◆ WORK REQUIRED
Output the records. Match them exactly.

━━ RECORDS SUPPLIED

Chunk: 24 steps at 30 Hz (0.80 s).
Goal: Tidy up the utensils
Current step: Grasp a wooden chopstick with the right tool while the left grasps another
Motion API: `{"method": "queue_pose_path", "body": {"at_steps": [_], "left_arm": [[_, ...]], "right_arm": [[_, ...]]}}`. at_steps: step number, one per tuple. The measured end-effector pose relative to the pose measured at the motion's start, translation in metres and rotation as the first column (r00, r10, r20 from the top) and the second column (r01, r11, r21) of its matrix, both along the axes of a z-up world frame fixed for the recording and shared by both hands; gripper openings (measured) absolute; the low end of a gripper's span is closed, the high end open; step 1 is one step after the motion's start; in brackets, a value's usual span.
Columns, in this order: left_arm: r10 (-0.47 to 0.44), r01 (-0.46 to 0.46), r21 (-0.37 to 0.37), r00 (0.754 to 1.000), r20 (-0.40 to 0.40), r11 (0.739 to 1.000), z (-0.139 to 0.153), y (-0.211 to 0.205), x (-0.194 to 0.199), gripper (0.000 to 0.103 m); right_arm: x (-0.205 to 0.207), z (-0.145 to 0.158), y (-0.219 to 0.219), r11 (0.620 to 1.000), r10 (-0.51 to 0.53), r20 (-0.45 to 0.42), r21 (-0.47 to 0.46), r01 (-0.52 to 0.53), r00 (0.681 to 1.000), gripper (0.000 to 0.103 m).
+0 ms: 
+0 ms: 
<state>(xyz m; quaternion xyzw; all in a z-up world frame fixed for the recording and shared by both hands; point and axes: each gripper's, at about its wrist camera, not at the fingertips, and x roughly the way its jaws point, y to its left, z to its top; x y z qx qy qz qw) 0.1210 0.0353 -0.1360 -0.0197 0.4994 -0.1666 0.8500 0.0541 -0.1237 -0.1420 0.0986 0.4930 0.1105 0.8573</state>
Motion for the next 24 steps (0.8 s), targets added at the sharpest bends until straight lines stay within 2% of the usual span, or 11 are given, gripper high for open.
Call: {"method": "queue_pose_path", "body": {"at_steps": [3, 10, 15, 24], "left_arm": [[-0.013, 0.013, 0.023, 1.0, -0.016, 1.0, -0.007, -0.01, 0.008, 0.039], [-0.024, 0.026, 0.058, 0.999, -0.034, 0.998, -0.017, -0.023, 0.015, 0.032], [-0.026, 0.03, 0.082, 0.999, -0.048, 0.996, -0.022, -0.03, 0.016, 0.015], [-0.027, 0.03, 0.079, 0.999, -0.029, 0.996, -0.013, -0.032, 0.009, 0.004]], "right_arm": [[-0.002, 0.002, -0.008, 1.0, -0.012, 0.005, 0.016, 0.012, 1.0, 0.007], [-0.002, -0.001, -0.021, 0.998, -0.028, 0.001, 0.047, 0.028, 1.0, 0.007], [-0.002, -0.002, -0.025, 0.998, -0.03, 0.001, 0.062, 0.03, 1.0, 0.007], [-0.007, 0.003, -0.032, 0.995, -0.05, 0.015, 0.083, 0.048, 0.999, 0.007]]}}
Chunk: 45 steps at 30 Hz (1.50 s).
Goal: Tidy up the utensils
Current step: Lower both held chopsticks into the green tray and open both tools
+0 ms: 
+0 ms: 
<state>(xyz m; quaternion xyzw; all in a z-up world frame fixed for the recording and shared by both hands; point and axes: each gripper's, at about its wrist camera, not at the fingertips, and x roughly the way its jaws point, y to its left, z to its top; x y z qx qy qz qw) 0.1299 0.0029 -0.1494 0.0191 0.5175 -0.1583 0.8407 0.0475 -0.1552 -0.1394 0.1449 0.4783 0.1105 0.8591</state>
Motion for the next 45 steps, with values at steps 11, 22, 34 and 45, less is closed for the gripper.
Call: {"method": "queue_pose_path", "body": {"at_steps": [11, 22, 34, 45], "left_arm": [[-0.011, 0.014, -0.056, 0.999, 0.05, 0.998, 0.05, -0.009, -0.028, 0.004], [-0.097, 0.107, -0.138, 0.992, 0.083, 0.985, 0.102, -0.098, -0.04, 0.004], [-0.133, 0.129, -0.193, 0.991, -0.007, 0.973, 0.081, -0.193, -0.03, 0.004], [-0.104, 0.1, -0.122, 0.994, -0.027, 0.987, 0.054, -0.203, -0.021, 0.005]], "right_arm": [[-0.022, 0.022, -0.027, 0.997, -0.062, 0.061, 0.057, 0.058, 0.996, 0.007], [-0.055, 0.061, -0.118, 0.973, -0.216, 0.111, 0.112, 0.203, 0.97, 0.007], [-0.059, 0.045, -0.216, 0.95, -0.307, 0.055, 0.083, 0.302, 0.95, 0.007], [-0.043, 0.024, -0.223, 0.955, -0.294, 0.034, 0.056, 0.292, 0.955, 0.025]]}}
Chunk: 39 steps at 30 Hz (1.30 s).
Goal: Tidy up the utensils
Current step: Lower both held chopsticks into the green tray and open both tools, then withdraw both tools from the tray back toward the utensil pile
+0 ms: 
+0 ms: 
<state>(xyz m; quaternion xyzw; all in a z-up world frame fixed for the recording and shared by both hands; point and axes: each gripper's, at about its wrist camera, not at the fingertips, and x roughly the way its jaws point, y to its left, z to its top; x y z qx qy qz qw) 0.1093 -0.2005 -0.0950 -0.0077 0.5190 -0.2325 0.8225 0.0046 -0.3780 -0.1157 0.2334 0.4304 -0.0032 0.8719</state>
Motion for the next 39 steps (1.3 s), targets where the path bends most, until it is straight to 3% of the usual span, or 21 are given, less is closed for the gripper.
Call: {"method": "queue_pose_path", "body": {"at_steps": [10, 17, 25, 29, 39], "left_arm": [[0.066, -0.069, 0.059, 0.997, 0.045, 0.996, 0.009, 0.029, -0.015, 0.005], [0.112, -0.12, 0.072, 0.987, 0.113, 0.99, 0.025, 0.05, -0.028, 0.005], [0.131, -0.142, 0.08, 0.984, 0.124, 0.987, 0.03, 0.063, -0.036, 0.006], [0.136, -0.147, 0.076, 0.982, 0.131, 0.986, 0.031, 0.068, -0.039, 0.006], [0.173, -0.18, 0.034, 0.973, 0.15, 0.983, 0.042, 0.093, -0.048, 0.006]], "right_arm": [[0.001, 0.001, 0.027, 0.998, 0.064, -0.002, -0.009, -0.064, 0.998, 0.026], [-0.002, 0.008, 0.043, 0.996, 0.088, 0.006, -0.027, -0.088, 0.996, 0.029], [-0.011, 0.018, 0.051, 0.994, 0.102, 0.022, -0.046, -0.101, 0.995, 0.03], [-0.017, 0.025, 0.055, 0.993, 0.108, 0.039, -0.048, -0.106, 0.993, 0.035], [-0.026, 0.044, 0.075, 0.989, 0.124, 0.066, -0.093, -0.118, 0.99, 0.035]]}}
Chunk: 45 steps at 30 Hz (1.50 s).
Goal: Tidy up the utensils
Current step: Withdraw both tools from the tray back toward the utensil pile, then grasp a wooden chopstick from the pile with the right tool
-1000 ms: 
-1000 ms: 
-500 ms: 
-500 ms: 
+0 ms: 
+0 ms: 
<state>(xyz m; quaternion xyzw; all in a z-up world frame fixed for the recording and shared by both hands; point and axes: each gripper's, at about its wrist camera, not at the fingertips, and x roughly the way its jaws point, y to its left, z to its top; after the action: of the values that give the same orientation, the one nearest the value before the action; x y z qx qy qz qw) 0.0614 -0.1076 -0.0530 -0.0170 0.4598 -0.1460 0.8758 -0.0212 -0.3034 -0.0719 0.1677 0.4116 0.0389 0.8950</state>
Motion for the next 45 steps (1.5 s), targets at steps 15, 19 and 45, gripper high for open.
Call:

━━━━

◆ SOLVED PROBLEM
Chunk: 24 steps at 30 Hz (0.80 s).
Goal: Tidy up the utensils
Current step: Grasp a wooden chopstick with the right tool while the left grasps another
Motion API: `{"method": "queue_pose_path", "body": {"at_steps": [_], "left_arm": [[_, ...]], "right_arm": [[_, ...]]}}`. at_steps: step number, one per tuple. The measured end-effector pose relative to the pose measured at the motion's start, translation in metres and rotation as the first column (r00, r10, r20 from the top) and the second column (r01, r11, r21) of its matrix, both along the axes of a z-up world frame fixed for the recording and shared by both hands; gripper openings (measured) absolute; the low end of a gripper's span is closed, the high end open; step 1 is one step after the motion's start; in brackets, a value's usual span.
Columns, in this order: left_arm: r10 (-0.47 to 0.44), r01 (-0.46 to 0.46), r21 (-0.37 to 0.37), r00 (0.754 to 1.000), r20 (-0.40 to 0.40), r11 (0.739 to 1.000), z (-0.139 to 0.153), y (-0.211 to 0.205), x (-0.194 to 0.199), gripper (0.000 to 0.103 m); right_arm: x (-0.205 to 0.207), z (-0.145 to 0.158), y (-0.219 to 0.219), r11 (0.620 to 1.000), r10 (-0.51 to 0.53), r20 (-0.45 to 0.42), r21 (-0.47 to 0.46), r01 (-0.52 to 0.53), r00 (0.681 to 1.000), gripper (0.000 to 0.103 m).
+0 ms: 
+0 ms: 
<state>(xyz m; quaternion xyzw; all in a z-up world frame fixed for the recording and shared by both hands; point and axes: each gripper's, at about its wrist camera, not at the fingertips, and x roughly the way its jaws point, y to its left, z to its top; x y z qx qy qz qw) 0.1210 0.0353 -0.1360 -0.0197 0.4994 -0.1666 0.8500 0.0541 -0.1237 -0.1420 0.0986 0.4930 0.1105 0.8573</state>
Motion for the next 24 steps (0.8 s), targets added at the sharpest bends until straight lines stay within 2% of the usual span, or 11 are given, gripper high for open.
Call: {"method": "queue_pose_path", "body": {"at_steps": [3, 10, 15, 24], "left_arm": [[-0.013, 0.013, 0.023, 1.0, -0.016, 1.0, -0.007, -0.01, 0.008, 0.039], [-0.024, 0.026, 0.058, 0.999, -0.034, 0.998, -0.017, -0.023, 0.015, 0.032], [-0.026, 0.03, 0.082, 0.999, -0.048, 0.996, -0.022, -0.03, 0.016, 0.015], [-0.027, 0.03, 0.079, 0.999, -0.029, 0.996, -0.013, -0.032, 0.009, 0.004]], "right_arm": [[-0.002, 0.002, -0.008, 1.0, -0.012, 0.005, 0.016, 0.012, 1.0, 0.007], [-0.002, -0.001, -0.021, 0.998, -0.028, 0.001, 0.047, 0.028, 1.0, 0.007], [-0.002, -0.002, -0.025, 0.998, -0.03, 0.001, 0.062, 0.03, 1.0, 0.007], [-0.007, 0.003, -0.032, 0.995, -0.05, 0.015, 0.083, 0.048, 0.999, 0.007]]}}
Chunk: 45 steps at 30 Hz (1.50 s).
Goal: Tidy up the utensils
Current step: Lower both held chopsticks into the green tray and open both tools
+0 ms: 
+0 ms: 
<state>(xyz m; quaternion xyzw; all in a z-up world frame fixed for the recording and shared by both hands; point and axes: each gripper's, at about its wrist camera, not at the fingertips, and x roughly the way its jaws point, y to its left, z to its top; x y z qx qy qz qw) 0.1299 0.0029 -0.1494 0.0191 0.5175 -0.1583 0.8407 0.0475 -0.1552 -0.1394 0.1449 0.4783 0.1105 0.8591</state>
Motion for the next 45 steps, with values at steps 11, 22, 34 and 45, less is closed for the gripper.
Call: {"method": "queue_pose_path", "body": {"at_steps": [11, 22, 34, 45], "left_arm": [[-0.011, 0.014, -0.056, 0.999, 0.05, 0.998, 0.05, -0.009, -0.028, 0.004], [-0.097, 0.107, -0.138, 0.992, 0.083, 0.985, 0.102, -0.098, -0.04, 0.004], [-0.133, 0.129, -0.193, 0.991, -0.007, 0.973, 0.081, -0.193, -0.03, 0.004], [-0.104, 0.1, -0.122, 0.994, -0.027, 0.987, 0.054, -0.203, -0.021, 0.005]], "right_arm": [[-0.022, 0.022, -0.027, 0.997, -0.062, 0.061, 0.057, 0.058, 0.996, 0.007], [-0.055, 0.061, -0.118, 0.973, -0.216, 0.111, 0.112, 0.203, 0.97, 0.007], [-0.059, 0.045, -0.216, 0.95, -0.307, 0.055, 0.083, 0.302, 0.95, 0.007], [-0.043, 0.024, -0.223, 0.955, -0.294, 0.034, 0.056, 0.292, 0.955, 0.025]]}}
Chunk: 39 steps at 30 Hz (1.30 s).
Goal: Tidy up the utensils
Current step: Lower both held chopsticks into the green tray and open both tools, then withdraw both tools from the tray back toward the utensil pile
+0 ms: 
+0 ms: 
<state>(xyz m; quaternion xyzw; all in a z-up world frame fixed for the recording and shared by both hands; point and axes: each gripper's, at about its wrist camera, not at the fingertips, and x roughly the way its jaws point, y to its left, z to its top; x y z qx qy qz qw) 0.1093 -0.2005 -0.0950 -0.0077 0.5190 -0.2325 0.8225 0.0046 -0.3780 -0.1157 0.2334 0.4304 -0.0032 0.8719</state>
Motion for the next 39 steps (1.3 s), targets where the path bends most, until it is straight to 3% of the usual span, or 21 are given, less is closed for the gripper.
Call: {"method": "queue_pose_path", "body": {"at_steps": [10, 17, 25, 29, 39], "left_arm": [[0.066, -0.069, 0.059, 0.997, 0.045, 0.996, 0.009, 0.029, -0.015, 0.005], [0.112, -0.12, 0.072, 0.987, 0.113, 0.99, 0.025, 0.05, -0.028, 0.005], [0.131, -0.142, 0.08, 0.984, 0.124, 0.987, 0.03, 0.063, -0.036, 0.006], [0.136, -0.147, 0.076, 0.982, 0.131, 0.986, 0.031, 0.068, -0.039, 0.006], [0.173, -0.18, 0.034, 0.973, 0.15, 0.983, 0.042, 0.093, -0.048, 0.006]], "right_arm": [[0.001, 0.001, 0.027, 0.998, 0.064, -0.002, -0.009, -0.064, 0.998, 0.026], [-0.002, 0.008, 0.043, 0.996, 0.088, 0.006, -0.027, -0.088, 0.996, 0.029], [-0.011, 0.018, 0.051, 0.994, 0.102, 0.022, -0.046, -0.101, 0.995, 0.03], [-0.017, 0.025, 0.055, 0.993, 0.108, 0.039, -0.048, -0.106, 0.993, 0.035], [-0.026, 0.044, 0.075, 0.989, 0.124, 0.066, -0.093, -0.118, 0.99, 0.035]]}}
Chunk: 45 steps at 30 Hz (1.50 s).
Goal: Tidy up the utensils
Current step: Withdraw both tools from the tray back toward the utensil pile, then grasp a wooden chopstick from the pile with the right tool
-1000 ms: 
-1000 ms: 
-500 ms: 
-500 ms: 
+0 ms: 
+0 ms: 
<state>(xyz m; quaternion xyzw; all in a z-up world frame fixed for the recording and shared by both hands; point and axes: each gripper's, at about its wrist camera, not at the fingertips, and x roughly the way its jaws point, y to its left, z to its top; after the action: of the values that give the same orientation, the one nearest the value before the action; x y z qx qy qz qw) 0.0614 -0.1076 -0.0530 -0.0170 0.4598 -0.1460 0.8758 -0.0212 -0.3034 -0.0719 0.1677 0.4116 0.0389 0.8950</state>
Motion for the next 45 steps (1.5 s), targets at steps 15, 19 and 45, gripper high for open.
Call:

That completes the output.